■ **Problem to solve**: All of the data below should be copied exactly as it stands.

____

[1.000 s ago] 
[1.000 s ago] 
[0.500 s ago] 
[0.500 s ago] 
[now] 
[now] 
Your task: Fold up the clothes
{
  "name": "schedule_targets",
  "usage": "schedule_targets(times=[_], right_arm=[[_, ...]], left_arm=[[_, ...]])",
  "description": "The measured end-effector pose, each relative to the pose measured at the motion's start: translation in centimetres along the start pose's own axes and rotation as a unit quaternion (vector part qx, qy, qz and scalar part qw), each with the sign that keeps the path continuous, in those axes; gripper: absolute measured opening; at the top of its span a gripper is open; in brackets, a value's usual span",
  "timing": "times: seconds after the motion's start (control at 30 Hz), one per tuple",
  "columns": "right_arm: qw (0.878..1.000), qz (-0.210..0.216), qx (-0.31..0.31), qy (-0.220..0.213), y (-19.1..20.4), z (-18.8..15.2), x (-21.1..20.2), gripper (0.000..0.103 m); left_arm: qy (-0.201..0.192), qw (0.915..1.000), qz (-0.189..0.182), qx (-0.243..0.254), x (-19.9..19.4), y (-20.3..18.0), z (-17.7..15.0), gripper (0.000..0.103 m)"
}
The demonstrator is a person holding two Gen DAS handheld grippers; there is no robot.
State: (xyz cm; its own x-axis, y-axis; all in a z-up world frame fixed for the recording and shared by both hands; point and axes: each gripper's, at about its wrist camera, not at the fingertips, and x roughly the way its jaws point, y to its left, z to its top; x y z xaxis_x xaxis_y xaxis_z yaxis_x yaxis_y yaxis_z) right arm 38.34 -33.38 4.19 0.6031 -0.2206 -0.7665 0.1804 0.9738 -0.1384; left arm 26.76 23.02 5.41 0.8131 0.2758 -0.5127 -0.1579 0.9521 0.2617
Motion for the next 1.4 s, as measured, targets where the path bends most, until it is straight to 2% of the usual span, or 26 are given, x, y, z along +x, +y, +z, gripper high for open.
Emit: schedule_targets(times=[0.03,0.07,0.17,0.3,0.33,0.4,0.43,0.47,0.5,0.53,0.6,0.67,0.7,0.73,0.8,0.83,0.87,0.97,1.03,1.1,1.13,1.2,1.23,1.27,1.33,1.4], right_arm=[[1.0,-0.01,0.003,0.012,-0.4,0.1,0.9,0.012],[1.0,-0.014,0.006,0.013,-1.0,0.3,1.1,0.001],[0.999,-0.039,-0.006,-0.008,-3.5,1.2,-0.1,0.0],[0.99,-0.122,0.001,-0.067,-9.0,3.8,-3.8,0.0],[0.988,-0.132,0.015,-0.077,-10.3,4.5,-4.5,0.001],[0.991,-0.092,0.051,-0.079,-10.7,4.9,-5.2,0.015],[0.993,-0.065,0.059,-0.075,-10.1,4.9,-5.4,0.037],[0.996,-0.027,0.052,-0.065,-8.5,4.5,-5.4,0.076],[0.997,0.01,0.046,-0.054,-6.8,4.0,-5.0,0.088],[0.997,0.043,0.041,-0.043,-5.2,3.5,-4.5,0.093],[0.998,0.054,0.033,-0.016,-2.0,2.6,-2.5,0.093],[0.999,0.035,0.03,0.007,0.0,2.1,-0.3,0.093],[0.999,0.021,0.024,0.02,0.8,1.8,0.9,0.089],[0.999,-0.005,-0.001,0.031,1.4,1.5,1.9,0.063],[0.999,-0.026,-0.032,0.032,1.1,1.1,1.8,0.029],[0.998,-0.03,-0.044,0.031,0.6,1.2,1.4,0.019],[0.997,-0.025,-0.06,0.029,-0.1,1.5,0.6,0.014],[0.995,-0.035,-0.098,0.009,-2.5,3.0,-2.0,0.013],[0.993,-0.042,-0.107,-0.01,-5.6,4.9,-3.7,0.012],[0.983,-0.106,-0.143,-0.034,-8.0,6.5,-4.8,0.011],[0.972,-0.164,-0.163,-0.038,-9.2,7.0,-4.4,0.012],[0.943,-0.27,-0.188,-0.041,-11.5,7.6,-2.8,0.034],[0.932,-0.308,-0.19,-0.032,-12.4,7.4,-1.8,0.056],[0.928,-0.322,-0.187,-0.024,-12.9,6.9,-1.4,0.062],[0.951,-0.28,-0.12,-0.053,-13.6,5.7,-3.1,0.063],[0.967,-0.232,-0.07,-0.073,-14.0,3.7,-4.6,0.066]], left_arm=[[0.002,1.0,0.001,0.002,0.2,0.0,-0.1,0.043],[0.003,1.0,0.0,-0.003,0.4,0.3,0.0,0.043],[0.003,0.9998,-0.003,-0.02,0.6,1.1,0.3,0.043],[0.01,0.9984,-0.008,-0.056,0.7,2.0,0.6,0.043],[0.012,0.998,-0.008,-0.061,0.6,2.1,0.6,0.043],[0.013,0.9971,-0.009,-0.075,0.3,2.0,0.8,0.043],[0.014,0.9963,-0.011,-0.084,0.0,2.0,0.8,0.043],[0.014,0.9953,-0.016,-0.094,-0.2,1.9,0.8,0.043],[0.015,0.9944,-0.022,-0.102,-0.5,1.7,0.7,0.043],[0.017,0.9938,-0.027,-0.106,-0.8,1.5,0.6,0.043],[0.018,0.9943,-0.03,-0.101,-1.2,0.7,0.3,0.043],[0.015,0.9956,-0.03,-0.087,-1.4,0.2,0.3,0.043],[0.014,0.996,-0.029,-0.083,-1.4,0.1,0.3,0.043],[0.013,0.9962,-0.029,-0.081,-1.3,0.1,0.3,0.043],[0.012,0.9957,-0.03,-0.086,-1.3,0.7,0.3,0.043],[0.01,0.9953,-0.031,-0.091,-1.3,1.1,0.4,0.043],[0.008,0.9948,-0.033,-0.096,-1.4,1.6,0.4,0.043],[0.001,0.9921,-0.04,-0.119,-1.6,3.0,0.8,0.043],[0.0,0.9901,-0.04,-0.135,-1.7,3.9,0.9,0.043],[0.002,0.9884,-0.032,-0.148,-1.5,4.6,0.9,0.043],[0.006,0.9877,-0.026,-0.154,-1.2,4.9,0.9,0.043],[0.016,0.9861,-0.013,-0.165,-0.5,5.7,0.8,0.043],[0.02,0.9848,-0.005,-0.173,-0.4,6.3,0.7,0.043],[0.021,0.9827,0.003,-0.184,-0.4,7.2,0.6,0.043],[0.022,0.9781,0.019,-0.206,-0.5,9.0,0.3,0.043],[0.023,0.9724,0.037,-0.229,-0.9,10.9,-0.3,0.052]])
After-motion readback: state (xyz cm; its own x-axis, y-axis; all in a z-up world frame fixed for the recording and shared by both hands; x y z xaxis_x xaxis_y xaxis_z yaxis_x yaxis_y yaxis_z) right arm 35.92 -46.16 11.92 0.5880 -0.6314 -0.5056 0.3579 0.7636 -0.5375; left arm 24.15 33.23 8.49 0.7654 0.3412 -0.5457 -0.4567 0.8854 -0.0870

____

■ **Result of the task**:
[1.000 s ago] 
[1.000 s ago] 
[0.500 s ago] 
[0.500 s ago] 
[now] 
[now] 
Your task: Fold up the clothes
{
  "name": "schedule_targets",
  "usage": "schedule_targets(times=[_], right_arm=[[_, ...]], left_arm=[[_, ...]])",
  "description": "The measured end-effector pose, each relative to the pose measured at the motion's start: translation in centimetres along the start pose's own axes and rotation as a unit quaternion (vector part qx, qy, qz and scalar part qw), each with the sign that keeps the path continuous, in those axes; gripper: absolute measured opening; at the top of its span a gripper is open; in brackets, a value's usual span",
  "timing": "times: seconds after the motion's start (control at 30 Hz), one per tuple",
  "columns": "right_arm: qw (0.878..1.000), qz (-0.210..0.216), qx (-0.31..0.31), qy (-0.220..0.213), y (-19.1..20.4), z (-18.8..15.2), x (-21.1..20.2), gripper (0.000..0.103 m); left_arm: qy (-0.201..0.192), qw (0.915..1.000), qz (-0.189..0.182), qx (-0.243..0.254), x (-19.9..19.4), y (-20.3..18.0), z (-17.7..15.0), gripper (0.000..0.103 m)"
}
The demonstrator is a person holding two Gen DAS handheld grippers; there is no robot.
State: (xyz cm; its own x-axis, y-axis; all in a z-up world frame fixed for the recording and shared by both hands; point and axes: each gripper's, at about its wrist camera, not at the fingertips, and x roughly the way its jaws point, y to its left, z to its top; x y z xaxis_x xaxis_y xaxis_z yaxis_x yaxis_y yaxis_z) right arm 38.34 -33.38 4.19 0.6031 -0.2206 -0.7665 0.1804 0.9738 -0.1384; left arm 26.76 23.02 5.41 0.8131 0.2758 -0.5127 -0.1579 0.9521 0.2617
Motion for the next 1.4 s, as measured, targets where the path bends most, until it is straight to 2% of the usual span, or 26 are given, x, y, z along +x, +y, +z, gripper high for open.
Emit: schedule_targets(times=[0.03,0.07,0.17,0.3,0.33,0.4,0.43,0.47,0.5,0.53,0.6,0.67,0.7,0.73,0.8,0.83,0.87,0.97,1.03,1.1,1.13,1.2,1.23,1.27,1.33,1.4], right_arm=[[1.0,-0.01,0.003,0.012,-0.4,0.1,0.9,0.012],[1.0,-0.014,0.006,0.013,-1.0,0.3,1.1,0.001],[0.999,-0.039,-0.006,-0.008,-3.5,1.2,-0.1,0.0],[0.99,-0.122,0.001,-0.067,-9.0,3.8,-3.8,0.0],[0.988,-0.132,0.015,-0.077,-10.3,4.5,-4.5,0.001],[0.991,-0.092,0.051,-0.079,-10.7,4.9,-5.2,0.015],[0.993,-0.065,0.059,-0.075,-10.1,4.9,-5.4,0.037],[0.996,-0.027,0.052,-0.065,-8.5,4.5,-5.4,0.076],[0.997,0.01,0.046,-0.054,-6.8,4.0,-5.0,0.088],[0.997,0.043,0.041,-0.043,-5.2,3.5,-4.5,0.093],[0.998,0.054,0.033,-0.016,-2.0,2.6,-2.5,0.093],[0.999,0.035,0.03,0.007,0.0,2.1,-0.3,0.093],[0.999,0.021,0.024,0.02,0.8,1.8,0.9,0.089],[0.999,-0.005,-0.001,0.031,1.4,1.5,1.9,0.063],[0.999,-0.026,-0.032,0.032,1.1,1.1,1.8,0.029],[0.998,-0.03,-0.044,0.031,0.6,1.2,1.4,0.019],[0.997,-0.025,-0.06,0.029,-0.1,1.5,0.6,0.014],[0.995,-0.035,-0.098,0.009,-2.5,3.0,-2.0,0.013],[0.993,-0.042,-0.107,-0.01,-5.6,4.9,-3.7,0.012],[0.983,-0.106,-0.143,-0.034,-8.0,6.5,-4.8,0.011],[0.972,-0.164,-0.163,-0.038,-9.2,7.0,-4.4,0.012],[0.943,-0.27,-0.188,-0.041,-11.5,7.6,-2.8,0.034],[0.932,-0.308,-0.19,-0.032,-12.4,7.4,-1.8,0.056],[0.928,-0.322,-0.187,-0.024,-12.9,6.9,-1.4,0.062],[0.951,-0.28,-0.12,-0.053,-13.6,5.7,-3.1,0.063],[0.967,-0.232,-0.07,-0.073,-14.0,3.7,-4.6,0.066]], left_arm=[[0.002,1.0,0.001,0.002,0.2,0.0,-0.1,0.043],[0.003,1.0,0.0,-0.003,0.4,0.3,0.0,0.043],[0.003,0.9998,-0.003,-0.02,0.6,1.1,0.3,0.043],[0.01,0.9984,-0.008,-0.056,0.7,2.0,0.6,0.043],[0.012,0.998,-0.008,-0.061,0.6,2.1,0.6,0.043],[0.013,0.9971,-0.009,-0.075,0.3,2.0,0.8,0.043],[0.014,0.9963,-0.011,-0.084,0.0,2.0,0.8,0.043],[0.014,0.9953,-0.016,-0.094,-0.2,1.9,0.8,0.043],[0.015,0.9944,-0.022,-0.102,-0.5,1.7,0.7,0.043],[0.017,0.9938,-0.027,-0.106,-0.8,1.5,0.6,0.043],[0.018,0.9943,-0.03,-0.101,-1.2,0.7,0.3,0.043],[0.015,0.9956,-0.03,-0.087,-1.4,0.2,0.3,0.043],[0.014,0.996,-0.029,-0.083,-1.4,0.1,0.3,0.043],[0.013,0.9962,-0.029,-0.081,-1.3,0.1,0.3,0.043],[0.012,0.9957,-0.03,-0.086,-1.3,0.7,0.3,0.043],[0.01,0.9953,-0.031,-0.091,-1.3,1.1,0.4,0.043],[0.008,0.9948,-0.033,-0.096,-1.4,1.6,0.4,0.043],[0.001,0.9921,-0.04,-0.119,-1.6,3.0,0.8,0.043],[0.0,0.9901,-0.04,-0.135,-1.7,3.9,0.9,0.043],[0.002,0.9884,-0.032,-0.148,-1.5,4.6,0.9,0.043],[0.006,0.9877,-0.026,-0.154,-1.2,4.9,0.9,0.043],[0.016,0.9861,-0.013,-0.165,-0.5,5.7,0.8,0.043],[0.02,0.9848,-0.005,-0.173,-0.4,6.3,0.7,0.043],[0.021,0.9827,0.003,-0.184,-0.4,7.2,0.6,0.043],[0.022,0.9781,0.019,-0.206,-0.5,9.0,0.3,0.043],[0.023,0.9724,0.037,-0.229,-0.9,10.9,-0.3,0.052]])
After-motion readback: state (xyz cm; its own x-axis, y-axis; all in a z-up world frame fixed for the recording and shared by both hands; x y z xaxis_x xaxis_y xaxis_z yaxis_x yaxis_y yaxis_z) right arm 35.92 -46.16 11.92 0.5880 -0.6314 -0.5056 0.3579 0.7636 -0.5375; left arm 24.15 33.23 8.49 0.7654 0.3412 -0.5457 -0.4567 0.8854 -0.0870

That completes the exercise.